If you follow Lake of the Woods and the Rainy River, have probably heard the fall bite is on! The majority of the walleyes being caught these days is jig fishing with a jig and minnow. There are a number of nuances when it comes to jigs and minnows and each angler has their favorites. It is good to have a number of tools in your jigging tool belt when it comes to jigging. One thing is for sure, October is a month to get your jigging fix.

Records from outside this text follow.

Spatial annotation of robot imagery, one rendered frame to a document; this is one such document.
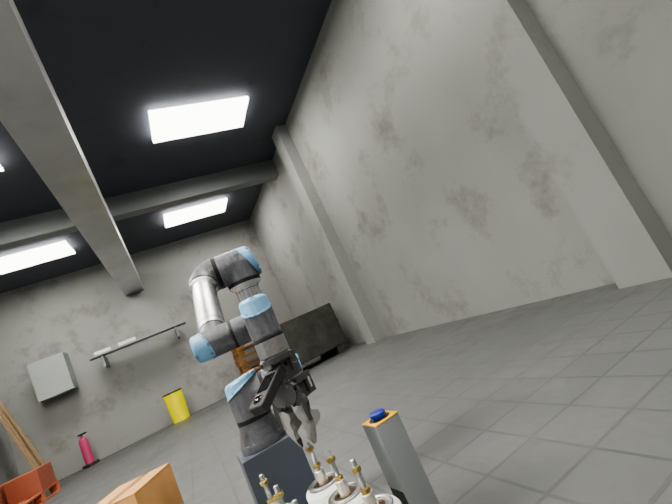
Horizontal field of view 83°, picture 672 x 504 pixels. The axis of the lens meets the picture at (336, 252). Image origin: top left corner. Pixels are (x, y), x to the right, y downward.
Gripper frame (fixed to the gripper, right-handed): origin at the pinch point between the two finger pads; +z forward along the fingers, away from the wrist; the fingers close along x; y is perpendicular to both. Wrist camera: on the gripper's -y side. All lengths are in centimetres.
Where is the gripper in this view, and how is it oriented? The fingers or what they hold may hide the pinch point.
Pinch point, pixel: (304, 440)
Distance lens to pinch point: 97.6
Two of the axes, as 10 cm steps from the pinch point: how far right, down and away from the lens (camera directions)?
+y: 4.5, -0.6, 8.9
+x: -7.9, 4.4, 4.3
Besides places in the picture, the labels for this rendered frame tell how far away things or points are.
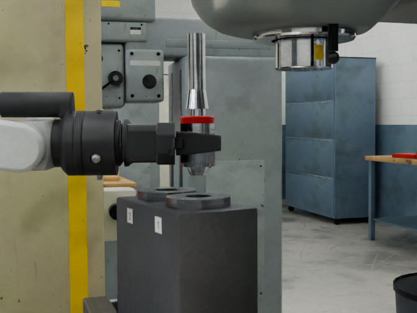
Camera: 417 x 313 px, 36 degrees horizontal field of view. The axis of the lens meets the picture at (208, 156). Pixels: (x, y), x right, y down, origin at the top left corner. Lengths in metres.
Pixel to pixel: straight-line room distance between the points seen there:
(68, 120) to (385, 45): 7.41
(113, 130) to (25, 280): 1.47
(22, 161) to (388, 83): 7.37
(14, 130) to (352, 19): 0.48
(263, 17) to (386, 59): 7.65
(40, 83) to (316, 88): 6.22
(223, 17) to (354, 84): 7.41
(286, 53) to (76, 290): 1.84
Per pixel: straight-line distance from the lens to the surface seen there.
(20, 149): 0.85
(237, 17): 0.50
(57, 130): 0.87
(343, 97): 7.82
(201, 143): 0.85
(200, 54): 0.88
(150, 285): 0.91
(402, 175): 7.81
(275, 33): 0.52
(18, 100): 0.88
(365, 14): 0.51
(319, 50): 0.53
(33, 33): 2.23
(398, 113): 7.88
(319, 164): 8.10
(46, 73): 2.22
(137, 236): 0.94
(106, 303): 1.11
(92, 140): 0.84
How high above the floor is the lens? 1.24
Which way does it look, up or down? 3 degrees down
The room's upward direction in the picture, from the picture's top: straight up
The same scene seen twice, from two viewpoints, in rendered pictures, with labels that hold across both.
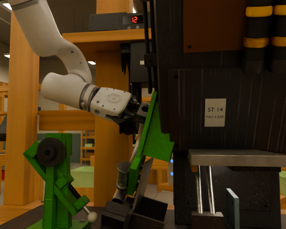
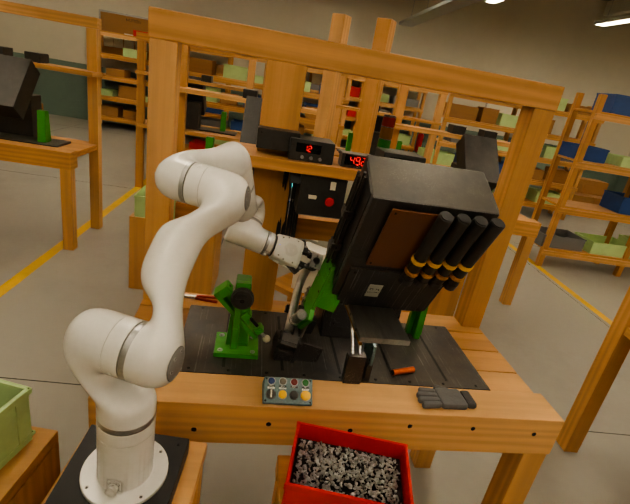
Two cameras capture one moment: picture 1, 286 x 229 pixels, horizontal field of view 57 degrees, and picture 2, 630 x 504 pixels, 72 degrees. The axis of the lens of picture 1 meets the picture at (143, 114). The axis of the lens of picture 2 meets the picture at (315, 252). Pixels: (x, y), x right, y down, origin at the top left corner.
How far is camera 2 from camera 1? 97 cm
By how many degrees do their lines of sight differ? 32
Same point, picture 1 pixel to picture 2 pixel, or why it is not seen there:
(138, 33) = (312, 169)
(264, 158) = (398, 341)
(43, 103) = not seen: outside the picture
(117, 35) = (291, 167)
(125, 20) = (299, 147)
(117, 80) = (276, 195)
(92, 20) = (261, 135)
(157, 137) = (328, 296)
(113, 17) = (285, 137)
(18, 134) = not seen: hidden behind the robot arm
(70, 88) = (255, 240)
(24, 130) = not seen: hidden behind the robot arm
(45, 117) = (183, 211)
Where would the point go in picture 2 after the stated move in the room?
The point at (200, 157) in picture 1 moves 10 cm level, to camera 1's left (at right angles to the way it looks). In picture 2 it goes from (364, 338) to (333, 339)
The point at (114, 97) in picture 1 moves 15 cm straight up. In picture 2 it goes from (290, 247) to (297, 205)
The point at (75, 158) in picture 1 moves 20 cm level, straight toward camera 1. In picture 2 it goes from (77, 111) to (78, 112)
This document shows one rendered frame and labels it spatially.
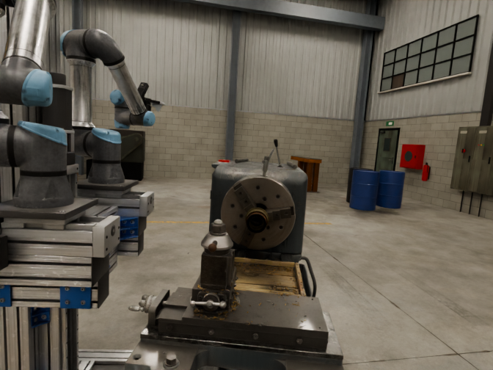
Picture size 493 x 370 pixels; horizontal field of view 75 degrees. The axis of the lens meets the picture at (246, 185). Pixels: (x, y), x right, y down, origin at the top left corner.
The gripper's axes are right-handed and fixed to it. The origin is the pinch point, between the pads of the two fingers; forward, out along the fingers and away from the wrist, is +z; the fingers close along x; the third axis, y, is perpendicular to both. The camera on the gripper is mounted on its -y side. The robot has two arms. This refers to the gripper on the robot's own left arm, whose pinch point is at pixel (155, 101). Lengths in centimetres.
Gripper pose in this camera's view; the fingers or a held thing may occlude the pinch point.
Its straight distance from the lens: 208.9
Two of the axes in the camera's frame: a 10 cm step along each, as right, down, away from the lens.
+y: -1.9, 9.7, 1.7
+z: 3.0, -1.1, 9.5
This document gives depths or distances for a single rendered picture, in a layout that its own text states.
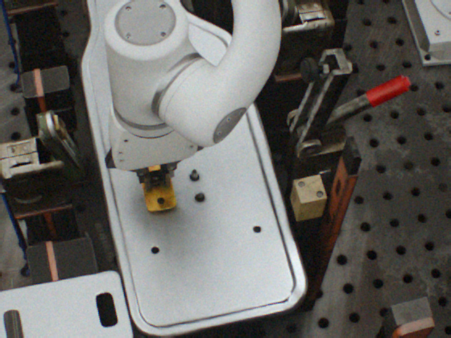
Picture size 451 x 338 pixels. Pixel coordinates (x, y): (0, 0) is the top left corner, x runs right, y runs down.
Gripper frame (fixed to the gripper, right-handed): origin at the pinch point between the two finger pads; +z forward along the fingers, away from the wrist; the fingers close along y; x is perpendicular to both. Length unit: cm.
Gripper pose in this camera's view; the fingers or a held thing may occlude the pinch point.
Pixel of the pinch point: (155, 171)
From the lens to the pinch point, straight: 121.1
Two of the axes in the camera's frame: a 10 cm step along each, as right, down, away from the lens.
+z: -0.3, 4.6, 8.9
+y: -9.7, 2.0, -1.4
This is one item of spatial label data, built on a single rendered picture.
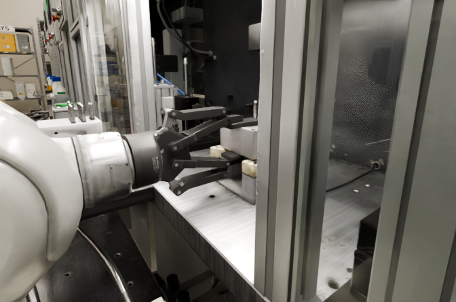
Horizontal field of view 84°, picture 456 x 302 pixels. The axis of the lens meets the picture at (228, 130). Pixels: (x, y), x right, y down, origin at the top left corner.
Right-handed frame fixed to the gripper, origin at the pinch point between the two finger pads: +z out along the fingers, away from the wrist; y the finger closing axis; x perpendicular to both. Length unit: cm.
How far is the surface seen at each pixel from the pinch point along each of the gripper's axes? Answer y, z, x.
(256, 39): 17.3, 4.7, 2.0
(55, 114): 2, -26, 43
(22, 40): 73, -46, 643
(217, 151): -2.8, -3.1, 3.7
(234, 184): -8.9, -1.5, 0.6
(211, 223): -9.2, -11.4, -7.0
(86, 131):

Color. Lake of the Woods is stained water. Consequently, there are some go to colors that work quite consistently. Gold is one color that absolutely shines and is a staple color in anglers fishing this system. As many long time LOW anglers will tell you, use any color on LOW as long as it’s gold. In some cases, the gold is combined with other colors such as glow red, glow, pink or orange.

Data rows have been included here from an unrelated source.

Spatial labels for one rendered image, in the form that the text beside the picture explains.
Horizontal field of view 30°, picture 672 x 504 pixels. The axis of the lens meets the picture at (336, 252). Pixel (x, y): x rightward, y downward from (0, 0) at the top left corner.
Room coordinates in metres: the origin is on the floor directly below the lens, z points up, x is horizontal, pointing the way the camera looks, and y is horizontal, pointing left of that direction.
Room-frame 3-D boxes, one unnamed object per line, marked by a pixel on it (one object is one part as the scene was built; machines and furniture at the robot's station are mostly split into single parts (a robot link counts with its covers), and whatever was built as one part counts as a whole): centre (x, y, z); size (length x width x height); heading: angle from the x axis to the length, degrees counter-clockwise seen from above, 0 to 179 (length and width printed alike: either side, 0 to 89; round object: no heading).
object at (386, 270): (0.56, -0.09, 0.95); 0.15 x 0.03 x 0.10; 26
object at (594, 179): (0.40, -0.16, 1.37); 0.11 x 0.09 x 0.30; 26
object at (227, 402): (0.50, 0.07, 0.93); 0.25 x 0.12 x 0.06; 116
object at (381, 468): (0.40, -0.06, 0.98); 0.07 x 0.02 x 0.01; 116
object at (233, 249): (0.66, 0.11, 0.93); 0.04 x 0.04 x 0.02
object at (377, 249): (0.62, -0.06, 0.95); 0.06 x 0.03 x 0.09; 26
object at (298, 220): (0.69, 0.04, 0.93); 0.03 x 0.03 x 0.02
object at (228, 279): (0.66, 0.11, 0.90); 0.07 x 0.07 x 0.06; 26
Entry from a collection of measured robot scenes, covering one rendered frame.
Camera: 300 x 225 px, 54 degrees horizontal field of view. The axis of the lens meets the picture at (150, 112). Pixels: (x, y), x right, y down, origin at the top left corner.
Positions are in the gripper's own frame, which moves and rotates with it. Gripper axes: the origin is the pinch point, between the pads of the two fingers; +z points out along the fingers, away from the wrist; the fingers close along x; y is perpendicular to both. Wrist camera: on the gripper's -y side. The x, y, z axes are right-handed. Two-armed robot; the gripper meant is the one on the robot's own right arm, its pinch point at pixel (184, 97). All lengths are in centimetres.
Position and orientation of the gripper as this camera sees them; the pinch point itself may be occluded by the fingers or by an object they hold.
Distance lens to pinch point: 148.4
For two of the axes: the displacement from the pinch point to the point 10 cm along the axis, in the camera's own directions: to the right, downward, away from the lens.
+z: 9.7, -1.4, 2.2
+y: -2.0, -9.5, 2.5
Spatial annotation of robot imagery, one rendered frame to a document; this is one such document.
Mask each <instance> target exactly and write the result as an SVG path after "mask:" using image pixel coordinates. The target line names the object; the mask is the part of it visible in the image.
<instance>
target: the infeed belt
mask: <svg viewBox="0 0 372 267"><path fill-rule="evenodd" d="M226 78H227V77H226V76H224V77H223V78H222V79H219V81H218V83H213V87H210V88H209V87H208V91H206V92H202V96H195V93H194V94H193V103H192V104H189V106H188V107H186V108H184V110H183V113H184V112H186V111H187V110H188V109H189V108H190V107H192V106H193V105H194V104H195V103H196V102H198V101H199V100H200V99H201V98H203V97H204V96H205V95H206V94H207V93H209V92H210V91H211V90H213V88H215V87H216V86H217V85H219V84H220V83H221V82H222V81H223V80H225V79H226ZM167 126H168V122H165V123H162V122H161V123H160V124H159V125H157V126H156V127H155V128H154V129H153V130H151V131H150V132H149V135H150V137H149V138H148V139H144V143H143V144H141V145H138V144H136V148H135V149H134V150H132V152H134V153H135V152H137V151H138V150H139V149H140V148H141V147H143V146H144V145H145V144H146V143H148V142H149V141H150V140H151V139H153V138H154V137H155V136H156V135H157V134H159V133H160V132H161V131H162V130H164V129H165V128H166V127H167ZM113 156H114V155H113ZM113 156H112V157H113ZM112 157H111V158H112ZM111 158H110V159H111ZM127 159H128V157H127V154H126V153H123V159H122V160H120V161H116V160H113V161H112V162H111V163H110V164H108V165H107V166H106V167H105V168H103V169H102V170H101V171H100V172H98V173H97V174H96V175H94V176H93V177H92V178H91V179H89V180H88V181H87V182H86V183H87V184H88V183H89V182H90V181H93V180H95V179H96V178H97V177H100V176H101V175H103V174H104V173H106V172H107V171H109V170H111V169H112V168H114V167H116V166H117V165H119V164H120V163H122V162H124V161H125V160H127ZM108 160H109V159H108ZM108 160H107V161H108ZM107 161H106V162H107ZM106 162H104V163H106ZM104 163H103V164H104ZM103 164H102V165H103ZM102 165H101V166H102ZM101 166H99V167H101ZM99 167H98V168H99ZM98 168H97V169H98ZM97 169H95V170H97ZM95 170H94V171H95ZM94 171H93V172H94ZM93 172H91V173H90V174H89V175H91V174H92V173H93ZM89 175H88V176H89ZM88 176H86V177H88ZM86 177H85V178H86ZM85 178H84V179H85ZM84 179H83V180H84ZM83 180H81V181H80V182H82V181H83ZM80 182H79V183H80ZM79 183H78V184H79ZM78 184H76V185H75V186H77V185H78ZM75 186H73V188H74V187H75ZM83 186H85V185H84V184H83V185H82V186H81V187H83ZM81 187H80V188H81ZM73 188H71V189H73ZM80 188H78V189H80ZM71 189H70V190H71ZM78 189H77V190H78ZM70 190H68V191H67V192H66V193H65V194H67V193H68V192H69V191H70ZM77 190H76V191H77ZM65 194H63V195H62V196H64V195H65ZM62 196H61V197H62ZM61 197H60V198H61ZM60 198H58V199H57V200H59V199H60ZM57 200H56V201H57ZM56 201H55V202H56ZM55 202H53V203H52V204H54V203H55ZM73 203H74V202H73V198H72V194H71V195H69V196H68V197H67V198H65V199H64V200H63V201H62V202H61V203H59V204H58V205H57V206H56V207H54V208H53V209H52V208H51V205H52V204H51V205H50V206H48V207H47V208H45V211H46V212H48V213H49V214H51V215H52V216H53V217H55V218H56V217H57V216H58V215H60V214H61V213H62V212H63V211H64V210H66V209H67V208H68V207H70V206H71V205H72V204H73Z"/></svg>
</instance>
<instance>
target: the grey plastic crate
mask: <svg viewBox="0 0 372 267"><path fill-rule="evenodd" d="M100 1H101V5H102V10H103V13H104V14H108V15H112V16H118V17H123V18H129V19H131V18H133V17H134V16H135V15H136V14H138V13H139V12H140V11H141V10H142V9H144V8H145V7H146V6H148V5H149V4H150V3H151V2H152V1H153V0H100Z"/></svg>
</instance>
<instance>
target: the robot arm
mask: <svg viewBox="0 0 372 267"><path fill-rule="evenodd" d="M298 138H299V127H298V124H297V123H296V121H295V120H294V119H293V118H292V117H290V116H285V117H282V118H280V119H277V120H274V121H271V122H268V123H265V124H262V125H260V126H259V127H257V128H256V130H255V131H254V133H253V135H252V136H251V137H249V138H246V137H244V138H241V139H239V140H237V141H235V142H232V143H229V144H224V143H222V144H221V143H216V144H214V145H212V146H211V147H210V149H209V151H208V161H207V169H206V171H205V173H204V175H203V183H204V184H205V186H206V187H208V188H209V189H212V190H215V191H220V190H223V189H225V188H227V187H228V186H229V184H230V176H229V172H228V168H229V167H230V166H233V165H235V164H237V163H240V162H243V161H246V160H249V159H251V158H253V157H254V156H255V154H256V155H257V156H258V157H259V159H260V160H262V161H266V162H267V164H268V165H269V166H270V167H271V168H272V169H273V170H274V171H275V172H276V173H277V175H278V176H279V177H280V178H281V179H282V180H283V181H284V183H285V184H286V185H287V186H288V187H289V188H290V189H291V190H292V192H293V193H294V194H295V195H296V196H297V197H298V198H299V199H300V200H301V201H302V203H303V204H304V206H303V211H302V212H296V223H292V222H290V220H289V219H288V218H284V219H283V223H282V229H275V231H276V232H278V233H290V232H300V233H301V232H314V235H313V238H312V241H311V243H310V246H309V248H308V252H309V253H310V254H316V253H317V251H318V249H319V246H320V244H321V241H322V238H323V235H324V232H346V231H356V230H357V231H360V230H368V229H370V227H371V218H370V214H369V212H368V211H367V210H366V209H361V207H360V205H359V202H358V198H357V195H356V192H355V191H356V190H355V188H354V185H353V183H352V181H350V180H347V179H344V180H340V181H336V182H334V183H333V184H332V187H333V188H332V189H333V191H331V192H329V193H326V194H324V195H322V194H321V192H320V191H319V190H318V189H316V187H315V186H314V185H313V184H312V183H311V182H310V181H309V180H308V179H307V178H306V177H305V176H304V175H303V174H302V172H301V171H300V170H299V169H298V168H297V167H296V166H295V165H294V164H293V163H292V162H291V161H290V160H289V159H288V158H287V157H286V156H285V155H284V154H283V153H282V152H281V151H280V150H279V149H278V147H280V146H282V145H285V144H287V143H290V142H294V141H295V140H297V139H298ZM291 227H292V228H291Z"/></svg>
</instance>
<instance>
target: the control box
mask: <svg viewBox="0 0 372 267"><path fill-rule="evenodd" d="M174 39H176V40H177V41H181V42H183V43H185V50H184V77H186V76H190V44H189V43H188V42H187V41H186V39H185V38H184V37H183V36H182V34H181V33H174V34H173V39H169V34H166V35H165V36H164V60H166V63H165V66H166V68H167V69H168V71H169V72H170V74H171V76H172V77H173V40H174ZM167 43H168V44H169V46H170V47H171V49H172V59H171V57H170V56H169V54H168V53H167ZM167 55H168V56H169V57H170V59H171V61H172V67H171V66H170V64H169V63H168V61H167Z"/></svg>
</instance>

Other strong colors when jig fishing are pink, orange, chartreuse and glow. Glow is an interesting choice in colors as it really shows up nicely in stained water. The other caveat is the different colors of glow that are available now. Glow red, glow pink, etc. Glow is also a nice complimentary color that is added to other colors.
There are also jigs now that have many different edges, almost like a disco ball. These jigs reflect light differently and some anglers swear by them.
Shape and noise. Some jigs have different shapes. Most are round but there are other shapes that can be attractive to walleyes. In current, thinner molded jigs can cut the current allowing a different action and allow a lighter jig to be used.
Some jigs have extra noise attractants on them. In some cases it’s a rattle, in other cases a propeller or spinner. It is amazing how, in some cases, a little bit of noise can make such a difference.
Hooking the minnow. Most anglers who jig simply hook the minnow through the lips when jig fishing. This technique is effective unless the walleyes are short biting. Many of the charters on LOW have their customers hook the frozen shiners through the mid body. Basically, place the hook of the jig through the mouth and out of the gill of the shiner, push it all the way up to the lead head and then hook the minnow through the mid section. In the stained water, the walleyes are less finicky about the presentation and this allows for a better percentage of successful hooksets.
Add a Stinger Hook. Stinger hooks can make the difference between a great day of jig fishing and just an OK day of jig fishing. A stinger hook is a small treble hook on a short piece of fishing line attached to your jig. The purpose of the stinger is to get a hook in the tail area of your minnow if the walleyes are short biting and you are missing bites. It has amazed me over the years first off how delicate a nice walleye can bite. Secondly, how such a small stinger hook can stick a bit walleye and keep it buttoned up to the net.
Jig fishing can be an easy way to fish, certainly effective and relaxing. At the same time, there are ways to get this technique to be more productive. Thinking about the nuances and understanding how to use them can up the ante on your walleye jigging performance.